No. 19: Spinning in circular time
Dear Friends,
The turn to the new year already feels long past, or like it never happened. Pandemic time works like that, I guess. I didn’t mark the transition to 2022 with any ritual or special notice. It was a Friday, and then it was a Saturday, and the smooth monotony of time was all I felt. “This New Year will arrive as it always does: in the night, as the earth begins another orbit around the sun, racing at some 67,000 miles per hour into an unknown future,” a New York Times journalist wrote recently in a piece about the ambiguous experience of time. Calendars are arbitrary, malleable things; there have been, and still are, many systems for tracking our days. The 1st of January only begins one of many cycles of the earth’s orbit around the sun. Every day could potentially be the beginning – or the end – of an orbit. Pick a point, start counting. Follow the path. You will end up back where you started.
The internet is lousy with end-of-year this and that posts. The best of everything and anything lists. I scanned a few of them, looking for things I might have missed, mostly on the subject of music. NPR Music is my default portal to new music, so I regularly browse the lists created by its diverse crew of music journalists. On the whole, though, these obligatory lists are tedious and repetitive (if you haven’t yet had your fill, check out this compilation of all the year-end lists). More interesting to me are the reflections shared by writers I appreciated throughout the year. Austin Kleon’s “100 things that made my year” is filled with links to eclectic scraps of people doing, making, and writing creative things; he’s a prolific blogger so each link offers further reflection and context to explore. And looking to the year ahead, Maria Popova (also a voracious collector and writer on... well, what it means to be fully human) shared “Resolutions for a Life Worth Living: Attainable Aspirations Inspired by Great Humans of the Past” with words and wisdom from James Baldwin, Hannah Arendt, and others. Over at “The Convivial Society” Substack, Michael Sacasas writes on technology and culture through the lens of his scholarly work on Ivan Illich. His end-of-year post “Living In Expectation of the Unexpected Gift” walked a thoughtful path through the notion that the digital tools peddled by technology companies ever promise a more liberated version of ourselves which never seems to materialize. In closing the post, he offers some advice to himself at the start of the new year for the reader’s benefit. One, in particular, I may write on my forehead as a reminder: “Attend to the ordinary and the mundane with care and with gratitude.”
It takes about 365 days for the earth to complete one orbit around the sun. A day is the full rotation of the earth on its axis. The moon orbits the earth on average every 29.53 days (depending on the point from which it is measured). The sun, earth, and moon are spheres. These spheres move in circles. This cosmic system of circularity reminds me that time, too, is cyclical and subject to perceptual variability. It’s finite – for us – but in many ways open and abundant. Confronted by this strange duality, I can, within certain limits, choose how best to spend my days. Like Oliver Burkeman says: “At the end of your life, looking back, whatever compelled your attention from moment to moment is simply what your life will have been.” The new year begins tomorrow, and the next day, and the day after that, et cetera. Every day, the beginning of a new year, can be a marker of renewed attention to the things that matter most.
I played a lot of music this year, thanks to the repair and subsequent rediscovery of a beautiful 1948 D-18 Martin acoustic guitar that my dad passed on to me. He picked it up at a garage sale in the early ‘70s for next to nothing, and invested a little money in it occasionally to keep it playable. My first experience with a guitar was as a kid banging and fumbling rudimentary chords on his Martin – and, regrettably, abusing the thing.
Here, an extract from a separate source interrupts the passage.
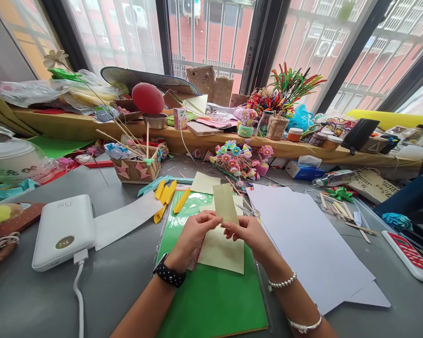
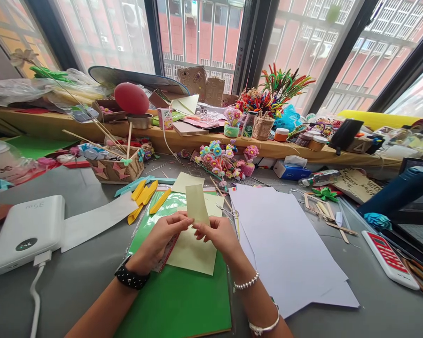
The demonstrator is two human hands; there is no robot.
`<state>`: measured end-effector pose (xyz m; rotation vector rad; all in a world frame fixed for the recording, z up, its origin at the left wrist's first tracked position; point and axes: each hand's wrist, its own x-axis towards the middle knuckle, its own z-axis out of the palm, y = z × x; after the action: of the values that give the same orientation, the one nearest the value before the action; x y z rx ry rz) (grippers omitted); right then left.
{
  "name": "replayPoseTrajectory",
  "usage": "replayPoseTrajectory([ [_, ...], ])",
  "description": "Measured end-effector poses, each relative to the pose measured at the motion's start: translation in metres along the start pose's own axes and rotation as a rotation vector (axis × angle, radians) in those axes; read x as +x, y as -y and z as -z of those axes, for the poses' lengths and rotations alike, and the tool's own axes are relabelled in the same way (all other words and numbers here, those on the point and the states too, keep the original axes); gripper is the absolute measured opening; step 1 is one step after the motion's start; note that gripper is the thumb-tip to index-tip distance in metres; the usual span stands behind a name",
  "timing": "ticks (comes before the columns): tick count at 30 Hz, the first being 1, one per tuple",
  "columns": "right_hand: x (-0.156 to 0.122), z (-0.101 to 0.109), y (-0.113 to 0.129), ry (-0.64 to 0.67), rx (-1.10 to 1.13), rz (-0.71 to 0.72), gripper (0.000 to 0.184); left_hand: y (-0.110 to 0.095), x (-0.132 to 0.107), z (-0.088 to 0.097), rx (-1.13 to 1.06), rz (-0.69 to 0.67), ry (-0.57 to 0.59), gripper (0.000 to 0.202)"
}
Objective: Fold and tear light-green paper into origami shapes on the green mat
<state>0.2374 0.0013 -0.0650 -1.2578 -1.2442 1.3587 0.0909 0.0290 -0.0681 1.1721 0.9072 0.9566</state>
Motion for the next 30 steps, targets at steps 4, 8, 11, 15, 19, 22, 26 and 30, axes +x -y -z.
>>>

Or maybe, to my dad’s credit, he let me have at it without too much concern. Instruments should be played and loved, even if not so gently, especially by young musical explorers, because that is one way my love of music was nurtured. In my possession decades later, the guitar suffered a near fatal accident: trip, fall, cruuuuunch! Yet another instance of a young musician loving the instrument freely, getting caught up in the excitement of the sound, and maybe not paying close enough attention to caring for it.
For months, we hemmed and hawed about getting it fixed, and eventually did so with the expert help of Jake Wildwood, Vermont’s “country guitar doctor”, who patched the Martin up and performed a full “reset” on it. It’s never played better. It’s an instrument that sounds and feels so right you want to play it all the time. It looks great, too, with its decades-old amber honey patina, with its scratches and scars, worn-in dirt. So, for the better part of this past year I played the guitar all the time. The music I made, the music everyone in my family (also musicians) made, the songs we sang – this was a sustaining joy that got us through the year 2021. Orbiting around each other, finding harmony in chords and melodies, inhabiting pandemic time together in this way – time smoothed out, was stretched thin and tensile. Sometimes the hours and days vibrated, like strings on a guitar. Sometimes the vibrations were discordant, atonal, grating on the nerves; one more turn of the tuning peg might snap the string. But, more often than not, we settled in together, harmonious, the music of spheres large and small spinning in circular time.